Polls do not emit heartbeats. Liveness is driven entirely by compaction progress.

Failure Detection Protocol (coordinator):

  1. On each coordinator poll tick, read latest .compactions.
  2. For each Running compaction where now() - last_heartbeat_ms > worker_heartbeat_timeout_ms: set status = Submitted, clear worker_id, retain output_ssts and id.
  3. If any compactions were reclaimed in step 2, write updated state via write_compactions_safely(). The reclaimed compaction retains its output_ssts, so the next worker resumes from the last checkpoint via ResumingIterator.
  4. On AlreadyExists: re-read latest and retry from step 1.
  1. Start: generate a ULID worker_id, load config.
  2. Poll: If the worker has fewer than max_concurrent_compactions active jobs, read .compactions, look for Submitted entries to claim. Polls do not write heartbeats.
  3. Claim: optimistic transition to Running (see claim protocol).
  4. Execute: run execute_compaction_job: build iterators from CompactionSpec, apply filters/merge ops, write output SSTs to compacted/, persist progress at each SST boundary.
  5. Complete: write status = Compacted with final output_ssts to .compactions.
  6. Loop: return to step 2.
  7. Graceful shutdown: on cancellation, reset all Running compactions owned by this worker back to Submitted and clear their worker_id in object storage. This lets other workers reclaim the jobs immediately rather than waiting for the heartbeat timeout to expire.

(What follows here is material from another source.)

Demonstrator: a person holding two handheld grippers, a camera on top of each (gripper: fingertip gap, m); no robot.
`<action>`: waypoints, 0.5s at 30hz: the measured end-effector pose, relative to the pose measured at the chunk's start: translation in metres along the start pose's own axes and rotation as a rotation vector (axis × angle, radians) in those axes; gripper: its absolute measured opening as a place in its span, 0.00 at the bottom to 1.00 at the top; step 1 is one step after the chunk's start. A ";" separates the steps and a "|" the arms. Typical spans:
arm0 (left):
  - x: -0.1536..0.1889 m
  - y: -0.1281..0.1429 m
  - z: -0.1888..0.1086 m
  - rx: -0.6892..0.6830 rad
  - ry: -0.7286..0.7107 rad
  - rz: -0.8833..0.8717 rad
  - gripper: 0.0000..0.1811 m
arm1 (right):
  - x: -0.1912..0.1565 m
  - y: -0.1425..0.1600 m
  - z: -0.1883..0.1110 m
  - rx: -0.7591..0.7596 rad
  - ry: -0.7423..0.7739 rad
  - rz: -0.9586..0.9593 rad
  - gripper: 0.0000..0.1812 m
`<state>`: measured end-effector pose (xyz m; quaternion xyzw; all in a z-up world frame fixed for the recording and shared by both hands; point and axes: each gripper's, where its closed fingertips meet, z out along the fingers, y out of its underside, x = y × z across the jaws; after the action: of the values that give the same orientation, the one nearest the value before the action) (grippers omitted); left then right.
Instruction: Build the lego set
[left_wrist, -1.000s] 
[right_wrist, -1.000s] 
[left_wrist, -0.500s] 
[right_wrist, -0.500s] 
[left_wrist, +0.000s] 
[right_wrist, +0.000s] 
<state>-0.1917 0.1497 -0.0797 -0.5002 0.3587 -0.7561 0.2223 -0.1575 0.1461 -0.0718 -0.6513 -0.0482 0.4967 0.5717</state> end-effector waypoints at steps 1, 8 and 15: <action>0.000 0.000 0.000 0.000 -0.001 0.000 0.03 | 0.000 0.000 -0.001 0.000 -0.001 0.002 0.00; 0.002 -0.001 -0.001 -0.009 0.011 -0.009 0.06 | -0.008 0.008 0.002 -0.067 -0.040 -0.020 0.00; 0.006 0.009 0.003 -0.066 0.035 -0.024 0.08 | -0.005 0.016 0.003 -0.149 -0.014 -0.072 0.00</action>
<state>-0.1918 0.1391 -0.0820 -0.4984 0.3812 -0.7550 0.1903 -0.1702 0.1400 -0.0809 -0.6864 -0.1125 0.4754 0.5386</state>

Existing protocol (single-process compaction)

Today the executor runs in-process and the compactor receives a CompactionJobFinished event on completion. The existing state transitions are:

Submitted <-> Running --> Completed
| |
| v
+----------> Failed

The compactor transitions the job to Completed after updating the manifest in memory, then flushes both in a single write_state_safely() call (.manifest first, then .compactions). If a crash occurs between the two writes, the job remains Running in .compactions on restart. Recovery resets it to Submitted; the next attempt fails validate_compaction() because the sources were already removed from the manifest, so the job is marked Failed. This is safe.

Why this breaks for remote workers

When the executor is a separate process, the coordinator never receives an in-process CompactionJobFinished signal. The worker must signal completion by writing to .compactions. The naive approach of having the worker write Completed directly, breaks the recovery invariant. On restart the coordinator cannot distinguish “completed before manifest write” from “completed after manifest write” without retrying the manifest write for every Completed entry, not just Running ones.

The Compacted state

This RFC introduces Compacted as an intermediate state with a precise semantic: the worker finished execution and wrote its final output SSTs; the manifest may or may not have been updated yet. It is the distributed equivalent of the in-process CompactionJobFinished signal.

Submitted <-> Running --> Compacted --> Completed
| | |
| v |
+----------> Failed <-----+

The coordinator is solely responsible for transitions from Compacted → Completed (or Compacted → Failed), and transitions the state only after attempting the manifest write. This preserves the single-writer invariant and gives recovery a clean, unambiguous signal for Compacted entries: they always need a manifest write retry.

New Protocol (distributed compaction)

Only the coordinator commits manifest updates (preserves single-writer invariant):

  1. Observe a Compacted entry in .compactions (written by the worker on job completion).
  2. Update .manifest via write_manifest_safely().
  3. Update .compactions via write_compactions_safely(), transitioning CompactedCompleted.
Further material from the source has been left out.